Собор остёр, что твой костёр, и жжёт еретика,

июльским солнцем зажжена, пылает готика.

 

Сфорцеско – пуст; тщета, пьета, бессмертье косяком.

Из Мэйна русская чета в кафе за столиком.

 

Летит развёрстка голубей, скомканные листы,

и твердь над головой синее, чем глоток воды.

 

Фьезоле

 

1. Утро

 

В этом лесу душистом, где круглый год

птицы поют на дереве земляничном,

где война и охота празднуют свой черёд,

а время прикидывается замеревшим цинично,

здесь, в сыром овраге, прячется единорог,

в это легко поверить, себя представляя в белом

платье, с корзиной цветов у ног,

с пяльцами в пальцах, непреходящим делом

занятой – ожиданьем Его, впрочем сколько можно,

голова уже вся седа,

грудь обвисла, лоб и глаза в морщинах,

единорог, если и забредёт сюда,

обернётся серым осликом, чертовщина...

Просыпайся!
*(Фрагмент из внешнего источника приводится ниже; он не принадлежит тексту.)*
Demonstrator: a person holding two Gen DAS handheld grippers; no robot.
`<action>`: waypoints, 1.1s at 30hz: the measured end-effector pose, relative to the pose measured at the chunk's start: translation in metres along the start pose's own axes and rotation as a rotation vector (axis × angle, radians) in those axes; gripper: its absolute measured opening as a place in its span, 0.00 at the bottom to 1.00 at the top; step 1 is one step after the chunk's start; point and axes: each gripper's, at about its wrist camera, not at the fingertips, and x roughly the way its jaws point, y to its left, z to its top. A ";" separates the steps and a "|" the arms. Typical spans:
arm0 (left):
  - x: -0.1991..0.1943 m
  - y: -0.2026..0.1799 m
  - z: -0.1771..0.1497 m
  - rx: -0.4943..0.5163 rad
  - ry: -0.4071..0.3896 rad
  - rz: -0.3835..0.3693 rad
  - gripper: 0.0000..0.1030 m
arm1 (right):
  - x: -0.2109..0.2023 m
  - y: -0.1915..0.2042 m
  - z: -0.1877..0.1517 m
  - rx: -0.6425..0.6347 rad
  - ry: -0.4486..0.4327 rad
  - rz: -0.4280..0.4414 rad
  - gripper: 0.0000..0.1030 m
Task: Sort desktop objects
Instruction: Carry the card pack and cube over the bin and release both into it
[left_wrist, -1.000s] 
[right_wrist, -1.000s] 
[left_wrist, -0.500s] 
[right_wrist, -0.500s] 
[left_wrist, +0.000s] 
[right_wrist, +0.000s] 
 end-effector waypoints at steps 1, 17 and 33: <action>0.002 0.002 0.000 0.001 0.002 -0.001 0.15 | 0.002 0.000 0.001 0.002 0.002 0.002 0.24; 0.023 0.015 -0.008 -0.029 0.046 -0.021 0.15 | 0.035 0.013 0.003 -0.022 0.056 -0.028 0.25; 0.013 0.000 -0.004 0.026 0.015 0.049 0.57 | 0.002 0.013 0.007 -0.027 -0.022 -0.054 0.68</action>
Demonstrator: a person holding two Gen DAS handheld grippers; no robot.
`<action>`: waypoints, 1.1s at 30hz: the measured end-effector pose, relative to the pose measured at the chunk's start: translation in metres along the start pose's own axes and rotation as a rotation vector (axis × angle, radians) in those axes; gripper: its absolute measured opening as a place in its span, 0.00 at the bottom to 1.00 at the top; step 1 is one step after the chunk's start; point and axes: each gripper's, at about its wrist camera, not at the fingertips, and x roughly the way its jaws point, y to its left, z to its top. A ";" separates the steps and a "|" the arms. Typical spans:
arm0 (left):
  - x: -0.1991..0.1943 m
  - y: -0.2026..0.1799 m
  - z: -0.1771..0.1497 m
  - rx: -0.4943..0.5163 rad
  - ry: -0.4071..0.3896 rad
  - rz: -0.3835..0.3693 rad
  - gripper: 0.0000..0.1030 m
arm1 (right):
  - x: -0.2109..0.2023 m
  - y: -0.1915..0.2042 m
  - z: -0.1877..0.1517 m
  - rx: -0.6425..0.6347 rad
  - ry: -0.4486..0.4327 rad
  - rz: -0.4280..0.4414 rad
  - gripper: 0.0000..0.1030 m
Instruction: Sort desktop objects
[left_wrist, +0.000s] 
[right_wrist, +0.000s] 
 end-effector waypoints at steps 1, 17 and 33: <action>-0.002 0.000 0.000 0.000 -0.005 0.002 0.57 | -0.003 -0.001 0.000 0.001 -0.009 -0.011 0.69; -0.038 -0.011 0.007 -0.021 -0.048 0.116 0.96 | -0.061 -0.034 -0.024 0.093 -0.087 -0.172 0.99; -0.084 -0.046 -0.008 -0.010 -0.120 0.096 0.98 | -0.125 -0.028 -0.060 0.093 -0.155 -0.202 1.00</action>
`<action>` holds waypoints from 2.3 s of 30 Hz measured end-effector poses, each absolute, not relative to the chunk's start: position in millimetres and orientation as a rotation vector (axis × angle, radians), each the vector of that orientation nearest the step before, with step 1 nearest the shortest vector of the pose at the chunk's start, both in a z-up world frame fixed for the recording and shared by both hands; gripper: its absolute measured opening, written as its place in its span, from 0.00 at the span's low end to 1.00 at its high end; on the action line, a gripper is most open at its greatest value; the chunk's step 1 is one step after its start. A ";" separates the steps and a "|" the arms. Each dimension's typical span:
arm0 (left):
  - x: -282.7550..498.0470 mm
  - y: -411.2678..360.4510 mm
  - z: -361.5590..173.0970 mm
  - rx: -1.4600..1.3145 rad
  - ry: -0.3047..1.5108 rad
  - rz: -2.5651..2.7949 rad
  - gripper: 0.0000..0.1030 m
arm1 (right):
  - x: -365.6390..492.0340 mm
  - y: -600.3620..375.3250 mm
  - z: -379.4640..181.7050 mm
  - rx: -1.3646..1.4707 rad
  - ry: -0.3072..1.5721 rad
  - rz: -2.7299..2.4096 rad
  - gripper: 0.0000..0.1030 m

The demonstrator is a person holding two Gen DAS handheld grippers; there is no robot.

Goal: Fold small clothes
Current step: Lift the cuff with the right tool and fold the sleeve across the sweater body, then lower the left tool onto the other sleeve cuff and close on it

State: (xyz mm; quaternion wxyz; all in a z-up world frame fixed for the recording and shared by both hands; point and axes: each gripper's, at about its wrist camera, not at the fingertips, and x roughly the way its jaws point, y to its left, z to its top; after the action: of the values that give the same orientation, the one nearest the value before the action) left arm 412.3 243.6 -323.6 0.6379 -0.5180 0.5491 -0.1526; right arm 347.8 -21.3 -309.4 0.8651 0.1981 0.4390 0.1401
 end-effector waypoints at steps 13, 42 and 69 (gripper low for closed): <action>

Просыпайся! – будят колокола,

дождь идёт, или кто-то душ принимает,

посмотри в окно, убедись – ты спишь, ты вечным сном спала,

Фьезоле тебя из кокона вынимает.                        

 

2. Полдень

 

Здесь давно не гоняют скотину,

не сбегает Беато с холма,

но ещё обивают маслины

и румянят кармином дома,

в полдень солнце, прорвавшее с битвой

облаков наступающий строй,

увлечённых ходьбой и молитвой

накрывает волной золотой,

а внизу Fiorenza дымится,

словно крепко заваренный чай,

и туман над сырой черепицей

купола не даёт различать.

 

3. После полудня

 

В ноябре закругляется к двум

всё, что призвано баловать ум,

зазевался на лавки глазея,

запираются двери музея.

И косая спускается тень,

на две части кромсая фасад,

только птицы поют целый день,

и не может осыпаться сад,

потому, что он зелен всегда –

на холсте и на склоне холма –

так живут в ожиданье суда

или мнят, что минует чума.

 

* * *

 

Нет, не может человек жить в раю,

обжигает свет его и слепит,

и плода попробовать не дают

с древа Добра и Зла. Общепит

предлагают, как назло и сон нейдёт,

и невинность тяжелее иных грехов,

никаких не надо ему щедрот,

беспокойство зудит и не до стихов.

Вот вчера ещё мирно именовал

всё живое, дружбу принимал и совет,

а сегодня – горечь, разрыв, обвал.

Ни помощника, ни друга нет.

Да, жена, муж, конечно, кость и плоть,

но и – змий, сомнение, ночь, обман.

Так ли нас задумывал ты, Господь?

Рай был пересыльный пункт? В этом план?

Как же воля, свобода, подобие, образ, дух?

Оступиться и, падая, вдруг взлететь,

то ли ангел, то ли птица, то ли тополиный пух.

И того, и этого на горсть, на сухую треть.